Mizzou’s offense played exceptionally well in a tough environment, and as I mentioned in the preview, the Aggies make it hard for opposing offenses to score, only allowing 57.5ppg. Mizzou was able to drop 61, with the majority of the points coming in the second half. There was a great balance of scoring from both the starters and the bench in this one— so balanced, in fact, that it was only separated by a point. The starters, led by Frank and Troup, who each recorded 11 points, set the bar for the bench to dominate.
“[We] didn’t shoot the ball particularly well in the first half (32.1% from the floor and 25% from three) but came out in the second half and shot it real well (78.9% from the floor and 66.7% from three)... just proud of the balanced scoring,” Pingeton said.

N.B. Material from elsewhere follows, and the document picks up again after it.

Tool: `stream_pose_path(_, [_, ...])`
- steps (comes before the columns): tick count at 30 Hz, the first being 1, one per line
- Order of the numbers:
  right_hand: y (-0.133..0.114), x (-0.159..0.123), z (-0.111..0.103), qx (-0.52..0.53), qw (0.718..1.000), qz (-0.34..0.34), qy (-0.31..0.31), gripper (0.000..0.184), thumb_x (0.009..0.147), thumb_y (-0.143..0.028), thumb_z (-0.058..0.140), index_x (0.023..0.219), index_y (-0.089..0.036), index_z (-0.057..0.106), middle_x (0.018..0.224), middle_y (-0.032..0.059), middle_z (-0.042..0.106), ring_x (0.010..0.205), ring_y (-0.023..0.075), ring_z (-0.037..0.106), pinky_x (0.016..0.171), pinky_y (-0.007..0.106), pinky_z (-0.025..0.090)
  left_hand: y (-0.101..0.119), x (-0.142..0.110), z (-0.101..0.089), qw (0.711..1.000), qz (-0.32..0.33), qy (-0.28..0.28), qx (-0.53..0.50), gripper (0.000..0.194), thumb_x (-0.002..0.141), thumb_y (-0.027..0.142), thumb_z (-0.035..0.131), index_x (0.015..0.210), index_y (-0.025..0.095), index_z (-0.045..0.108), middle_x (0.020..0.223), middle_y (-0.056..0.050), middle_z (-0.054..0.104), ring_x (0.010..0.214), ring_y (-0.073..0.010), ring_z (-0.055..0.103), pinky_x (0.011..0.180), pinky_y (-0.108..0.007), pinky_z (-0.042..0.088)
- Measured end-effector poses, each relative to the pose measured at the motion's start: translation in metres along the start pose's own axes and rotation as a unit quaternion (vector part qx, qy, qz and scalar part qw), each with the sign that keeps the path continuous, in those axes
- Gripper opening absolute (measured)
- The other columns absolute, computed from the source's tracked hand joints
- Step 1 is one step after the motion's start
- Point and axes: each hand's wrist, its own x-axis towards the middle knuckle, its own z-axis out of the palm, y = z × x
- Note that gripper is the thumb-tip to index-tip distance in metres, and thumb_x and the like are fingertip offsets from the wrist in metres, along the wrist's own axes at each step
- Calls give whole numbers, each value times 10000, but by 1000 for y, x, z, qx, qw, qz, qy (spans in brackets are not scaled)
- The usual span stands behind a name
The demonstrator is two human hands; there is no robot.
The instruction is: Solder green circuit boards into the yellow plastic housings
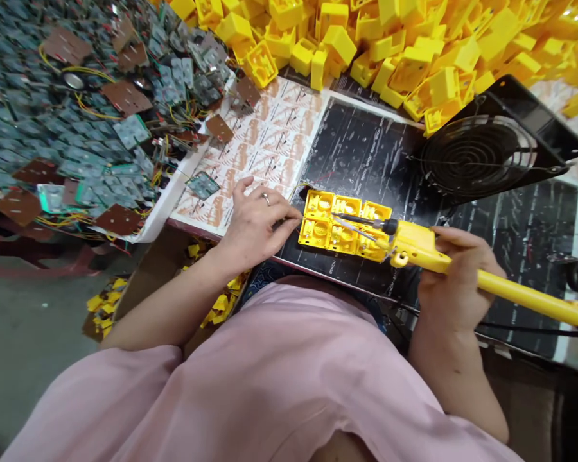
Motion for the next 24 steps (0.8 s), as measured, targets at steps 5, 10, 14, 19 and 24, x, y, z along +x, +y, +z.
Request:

The bench scoring was led by Ashton Judd, who is currently on a double-digit scoring tear. In these past five games, she’s averaging 11.8 points per game. Her sole single-digit game in this time period was four points against Arkansas. She wasn’t afraid of cutting and driving through the lanes for contested layups.
“Judd obviously had some really big minutes (24) for us,” Coach P said. “She got a few more shots today obviously when you go 7-8. She just looked really confident out there and she plays hard. I think she’s a three-level scorer and not afraid of the moment.”
The Tigers showed tons of resiliency and confidence in this showdown. Mizzou looked like they were having a lot of fun and appeared to be lot more relaxed out there than during the losing streak. Getting a much-needed road win to boost the NCAA tournament résumé was extremely important, regardless of A&M’s record. The Tigers’ confidence is peaking and at what fans would say is the perfect time.
Up next: The Tigers head to Oxford, MS to face off against the Ole Miss Rebels on Thursday, February 23 at 6:00 p.m. CT on SECN+.